DATASET
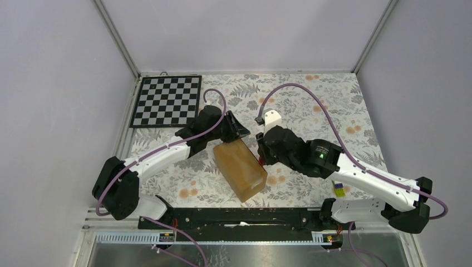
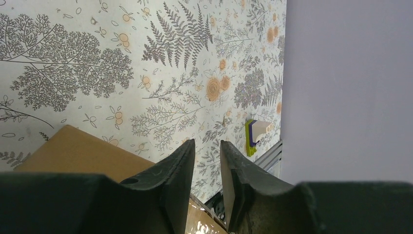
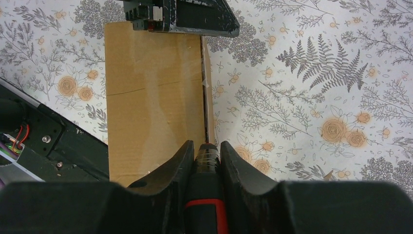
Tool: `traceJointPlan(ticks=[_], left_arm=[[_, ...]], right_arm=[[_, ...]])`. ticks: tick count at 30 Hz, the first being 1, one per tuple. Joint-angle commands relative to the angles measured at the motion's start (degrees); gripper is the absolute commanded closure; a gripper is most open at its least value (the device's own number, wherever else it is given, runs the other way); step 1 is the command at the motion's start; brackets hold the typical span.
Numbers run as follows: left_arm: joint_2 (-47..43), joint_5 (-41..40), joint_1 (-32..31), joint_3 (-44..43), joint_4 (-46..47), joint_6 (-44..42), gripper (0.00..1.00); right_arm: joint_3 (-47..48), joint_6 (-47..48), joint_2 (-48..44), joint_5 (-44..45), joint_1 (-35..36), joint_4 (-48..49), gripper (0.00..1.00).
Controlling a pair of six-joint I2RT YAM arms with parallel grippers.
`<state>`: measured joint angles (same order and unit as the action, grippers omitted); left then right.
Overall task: Unpack the express box
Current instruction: Cut the express box at the center of the board.
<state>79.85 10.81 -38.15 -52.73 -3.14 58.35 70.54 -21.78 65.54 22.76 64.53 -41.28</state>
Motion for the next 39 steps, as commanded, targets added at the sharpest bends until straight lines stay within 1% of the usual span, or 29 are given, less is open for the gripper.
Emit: traceJointPlan(ticks=[1, 26, 39], left_arm=[[-0.8, -5.3, 1.3, 2.1, -3.9, -1.9, 0.66], [0.1, -7.4, 2.6, 3.2, -4.2, -2.7, 0.66], [0.7, -7.2, 2.6, 2.8, -4.4, -3.6, 0.65]], right_arm=[[1.2, -1.5, -0.6, -1.4, 0.8, -4.9, 1.0], [2.4, -3.9, -3.3, -0.6, 1.7, -12.5, 1.0], [2.2, -4.3, -4.9, -0.5, 1.7, -12.1, 1.0]])
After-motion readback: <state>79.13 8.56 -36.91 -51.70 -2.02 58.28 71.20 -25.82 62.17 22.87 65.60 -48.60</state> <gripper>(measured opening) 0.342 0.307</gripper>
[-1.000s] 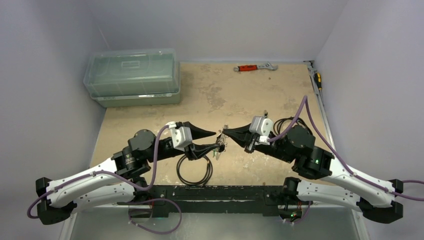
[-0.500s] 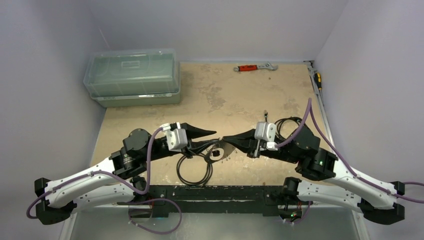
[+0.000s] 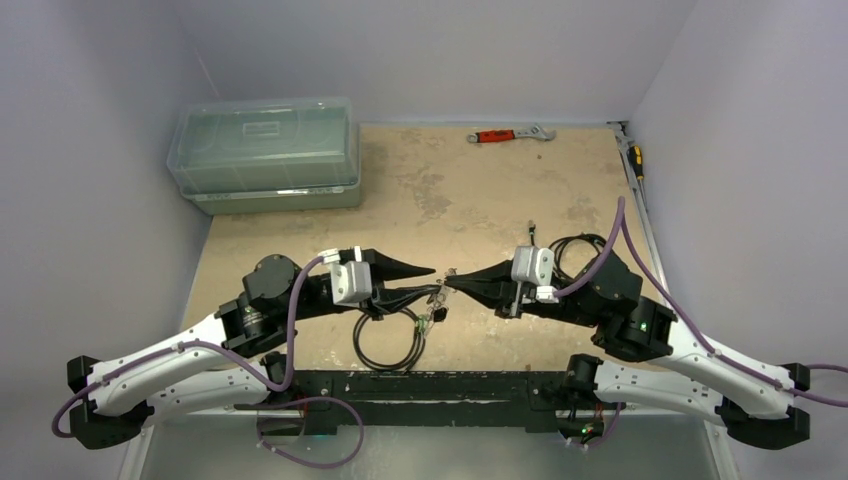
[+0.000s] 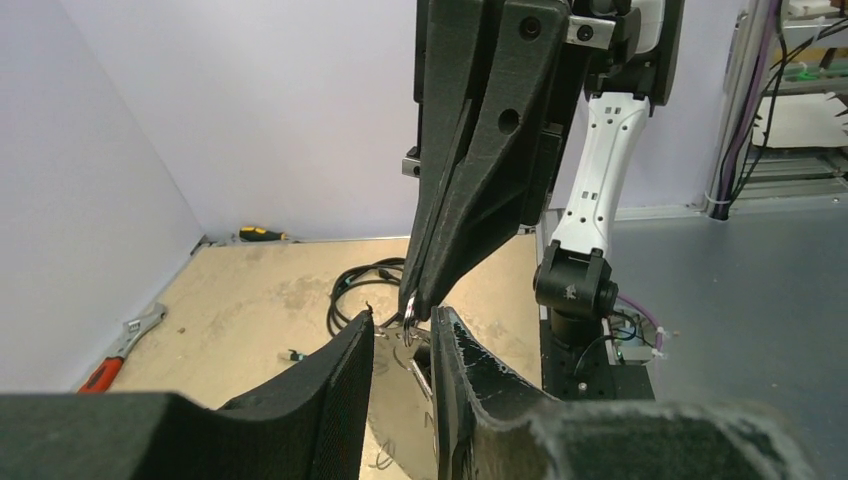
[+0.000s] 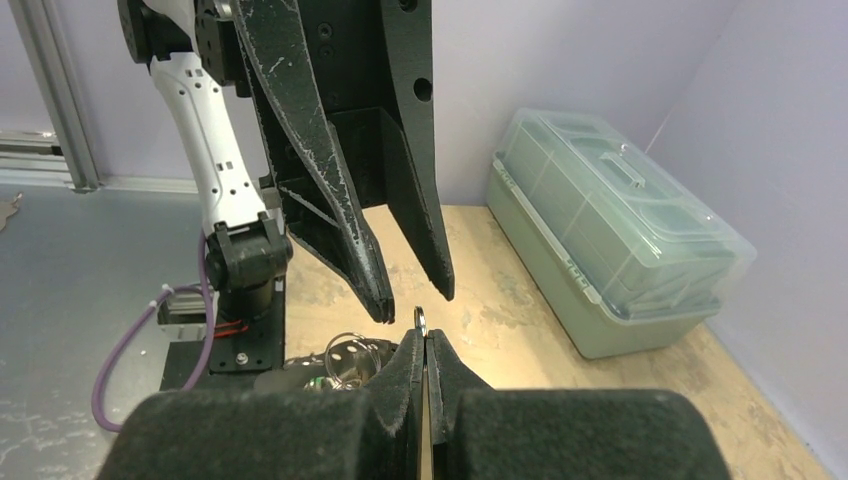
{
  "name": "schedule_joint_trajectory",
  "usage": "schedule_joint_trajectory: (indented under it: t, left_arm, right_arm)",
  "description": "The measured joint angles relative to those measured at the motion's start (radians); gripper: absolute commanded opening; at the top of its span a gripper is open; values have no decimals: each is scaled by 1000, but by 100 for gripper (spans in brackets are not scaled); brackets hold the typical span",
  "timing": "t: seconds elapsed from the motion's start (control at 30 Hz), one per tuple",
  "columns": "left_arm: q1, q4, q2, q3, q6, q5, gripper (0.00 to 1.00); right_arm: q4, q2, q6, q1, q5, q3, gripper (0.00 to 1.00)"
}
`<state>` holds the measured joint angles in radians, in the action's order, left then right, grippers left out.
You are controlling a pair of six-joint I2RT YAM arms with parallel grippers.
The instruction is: Put the keys on the keyring
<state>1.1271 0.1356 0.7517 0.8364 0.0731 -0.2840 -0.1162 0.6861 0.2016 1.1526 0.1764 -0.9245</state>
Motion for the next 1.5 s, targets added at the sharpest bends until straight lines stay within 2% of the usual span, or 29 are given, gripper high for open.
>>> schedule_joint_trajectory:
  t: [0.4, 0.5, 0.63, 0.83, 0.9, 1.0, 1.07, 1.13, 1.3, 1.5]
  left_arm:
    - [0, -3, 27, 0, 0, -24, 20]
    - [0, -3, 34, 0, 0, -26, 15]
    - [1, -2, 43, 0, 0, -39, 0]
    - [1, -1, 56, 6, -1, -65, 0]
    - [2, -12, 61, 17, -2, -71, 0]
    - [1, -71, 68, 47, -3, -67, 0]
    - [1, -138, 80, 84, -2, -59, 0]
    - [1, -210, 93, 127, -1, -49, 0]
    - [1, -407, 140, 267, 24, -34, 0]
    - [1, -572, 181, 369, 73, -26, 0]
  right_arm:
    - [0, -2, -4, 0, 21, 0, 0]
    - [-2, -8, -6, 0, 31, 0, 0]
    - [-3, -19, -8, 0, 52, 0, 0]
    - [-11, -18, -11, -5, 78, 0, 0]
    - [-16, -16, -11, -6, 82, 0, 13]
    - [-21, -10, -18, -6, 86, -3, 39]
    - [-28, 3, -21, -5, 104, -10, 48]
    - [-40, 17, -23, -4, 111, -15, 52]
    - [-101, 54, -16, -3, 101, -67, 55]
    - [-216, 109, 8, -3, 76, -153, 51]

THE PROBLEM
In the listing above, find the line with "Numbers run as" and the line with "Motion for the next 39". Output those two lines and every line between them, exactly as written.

ANSWER BELOW
Numbers run as follows: left_arm: joint_2 (-47..43), joint_5 (-41..40), joint_1 (-32..31), joint_3 (-44..43), joint_4 (-46..47), joint_6 (-44..42), gripper (0.00..1.00); right_arm: joint_3 (-47..48), joint_6 (-47..48), joint_2 (-48..44), joint_5 (-44..45), joint_1 (-35..36), joint_4 (-48..49), gripper (0.00..1.00).
Controlling a pair of six-joint I2RT YAM arms with parallel grippers.
`<state>`: measured joint angles (same order and unit as the action, grippers omitted); left then right.
Overall task: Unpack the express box
Current instruction: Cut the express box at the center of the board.
<state>79.85 10.81 -38.15 -52.73 -3.14 58.35 70.54 -21.78 65.54 22.76 64.53 -41.28</state>
Motion for the next 39 steps, as commanded, targets added at the sharpest bends until straight lines stay within 1% of the usual span, or 29 are given, less is open for the gripper.

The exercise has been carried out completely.